The brainchild of Cercle d’Economia
The idea of such an agency was first raised by Catalonia’s Cercle d’Economia in a statement issued on 23 July. The independent group emphasised the urgent need for an independent body that assesses “any projects submitted by interested parties, including the administration, in a competitive manner”. The Cercle’s note went on to say that we must ensure that “any projects that receive funding will help to increase the productivity of Spain’s economy”.
Such agencies already exist abroad. A prominent Cercle representative says that “it’s been done in France, the US and Italy, where the committee is led by Vittorio Colao”. Their goal is to establish which projects will have a genuine multiplying effect”.
The Cercle d’Economia believes that the present needs are different from back when large infrastructures were built: “we need to invest in human capital, not public works. We must improve the adaptability of the workforce to handle what’s coming and what’s here already”.

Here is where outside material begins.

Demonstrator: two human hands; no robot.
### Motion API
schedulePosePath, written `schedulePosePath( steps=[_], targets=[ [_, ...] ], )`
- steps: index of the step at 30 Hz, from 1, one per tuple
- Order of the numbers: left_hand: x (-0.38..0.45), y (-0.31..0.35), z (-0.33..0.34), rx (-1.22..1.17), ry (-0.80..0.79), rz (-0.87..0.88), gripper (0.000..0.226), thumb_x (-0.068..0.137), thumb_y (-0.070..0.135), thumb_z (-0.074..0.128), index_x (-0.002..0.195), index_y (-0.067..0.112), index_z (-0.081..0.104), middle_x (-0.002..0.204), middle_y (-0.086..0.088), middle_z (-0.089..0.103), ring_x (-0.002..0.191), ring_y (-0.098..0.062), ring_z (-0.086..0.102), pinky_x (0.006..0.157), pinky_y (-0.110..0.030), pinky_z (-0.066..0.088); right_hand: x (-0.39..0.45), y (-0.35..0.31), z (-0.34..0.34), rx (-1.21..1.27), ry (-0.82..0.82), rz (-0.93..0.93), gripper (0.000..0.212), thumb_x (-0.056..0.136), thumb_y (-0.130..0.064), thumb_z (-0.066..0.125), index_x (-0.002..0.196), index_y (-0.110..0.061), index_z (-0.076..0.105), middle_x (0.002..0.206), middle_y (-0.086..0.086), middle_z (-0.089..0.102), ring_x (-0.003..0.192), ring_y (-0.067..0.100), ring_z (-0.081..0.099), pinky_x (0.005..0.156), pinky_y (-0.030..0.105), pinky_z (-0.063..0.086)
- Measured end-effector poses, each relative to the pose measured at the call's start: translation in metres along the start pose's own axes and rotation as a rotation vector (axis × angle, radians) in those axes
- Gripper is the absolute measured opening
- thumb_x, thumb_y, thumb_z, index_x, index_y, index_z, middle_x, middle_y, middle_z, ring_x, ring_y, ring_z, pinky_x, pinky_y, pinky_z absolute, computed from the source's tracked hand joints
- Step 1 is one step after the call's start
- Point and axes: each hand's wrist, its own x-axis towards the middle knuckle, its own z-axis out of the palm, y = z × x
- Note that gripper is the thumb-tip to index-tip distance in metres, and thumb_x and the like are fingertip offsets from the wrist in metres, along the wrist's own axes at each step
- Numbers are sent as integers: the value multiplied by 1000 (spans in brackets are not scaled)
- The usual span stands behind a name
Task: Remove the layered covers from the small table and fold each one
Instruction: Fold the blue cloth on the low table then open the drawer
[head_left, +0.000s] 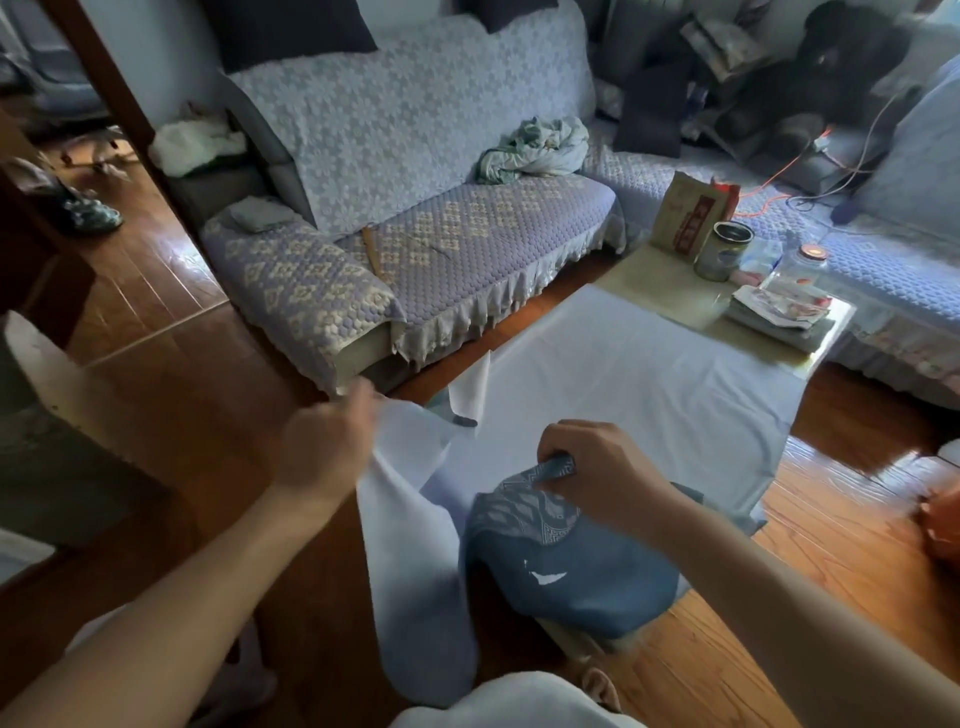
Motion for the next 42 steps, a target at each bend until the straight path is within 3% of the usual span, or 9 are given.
schedulePosePath(
  steps=[3, 10, 14, 16, 25, 28, 32, 36, 42],
  targets=[
    [13, -14, -6, -174, 28, -549, 19, 100, 22, 55, 85, 10, 54, 81, -17, 66, 74, -37, 63, 61, -36, 41, 1, 1, 1, 30, -53, 62, 22, 75, -9, 78, 80, -27, 66, 79, -10, 63, 75, 15, 60, 67, 30, 49],
    [-14, 46, 17, -566, -152, -550, 35, 96, 17, 66, 67, 13, 47, 62, 0, 46, 62, -16, 42, 58, -30, 34, -13, -14, 9, -38, -392, -75, 23, 80, -7, 71, 92, -27, 74, 91, -12, 68, 84, 9, 61, 77, 22, 50],
    [-34, 84, 21, -707, -41, -393, 22, 99, 17, 62, 81, 9, 54, 70, 1, 56, 65, -5, 50, 61, -18, 41, -9, -36, 3, 61, -194, -360, 23, 79, -6, 73, 95, -22, 75, 93, -8, 67, 80, 8, 61, 71, 16, 50],
    [-44, 95, 27, -777, -176, -346, 20, 95, 21, 68, 83, 7, 59, 70, -6, 60, 67, -8, 53, 65, -26, 44, 1, -41, 4, 114, -89, -407, 26, 79, -5, 75, 101, -20, 72, 97, -7, 69, 83, 7, 63, 71, 15, 49],
    [-64, 115, 34, -1496, -330, -895, 30, 82, 21, 71, 100, -2, 71, 95, -22, 73, 82, -29, 71, 77, -37, 59, 20, -20, 27, 76, -37, -397, 34, 76, -11, 80, 101, -14, 58, 102, -3, 58, 85, 18, 58, 71, 36, 52],
    [-70, 127, 40, -1346, -187, -920, 20, 88, 20, 72, 92, 2, 77, 98, -24, 75, 89, -35, 73, 86, -45, 57, 19, -15, 30, 153, 26, -380, 41, 73, -10, 82, 104, -15, 56, 104, -5, 50, 82, 14, 52, 68, 27, 46],
    [-68, 137, 45, -1309, -92, -982, 16, 98, 5, 60, 95, 3, 75, 91, -20, 75, 79, -27, 74, 73, -35, 59, 21, 0, 27, 172, -30, 98, 38, 74, -44, 82, 77, -24, 50, 73, -9, 53, 67, 15, 50, 58, 30, 38],
    [-72, 143, 43, -1275, -126, -1002, 13, 96, 5, 63, 104, 1, 72, 93, -18, 75, 76, -23, 72, 64, -29, 58, 20, 17, 15, 246, -187, -184, 55, 79, -30, 80, 52, -28, 33, 51, -8, 35, 53, 8, 40, 51, 22, 28],
    [-76, 151, 29, -705, 40, -606, 11, 91, 12, 73, 94, 21, 78, 86, 12, 77, 79, 1, 68, 72, -12, 51, 15, 33, -2, 471, -305, -402, 9, 71, -12, 70, 79, -12, 65, 67, -1, 48, 62, 4, 40, 61, 28, 38]
  ],
)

The Cercle believes that the biggest challenge is the fact that “all of this is at odds with a short-term view. People are struggling today and won’t consider what will happen in ten years’ time. But we will never take a leap forward unless we look at it that way”. Their conclusion is clear: “we must find inspiration in what the north of Europe has been doing for 50 years. We have been talking about changing the production model in Spain for 40 years, but it hasn’t happened”.
Since thinking about the future “conflicts with the present time and winning elections, we need a leader who will take this idea onboard”. The same source admits that there are “a thousand legitimate interests” when it comes to handing out European funds, but we need “a transformational meritocracy and an independent body that can select projects that will transform Catalonia, ahead of short-term electioneering”.
The Cercle remarks that, ultimately, the challenge is how to grow the GDP without growing the population: “the bottom line is a key word that is not very attractive: productivity. We need to produce more without bringing in more people. Northern European countries have established that when GDP per capita grows, so do equality and cohesion”.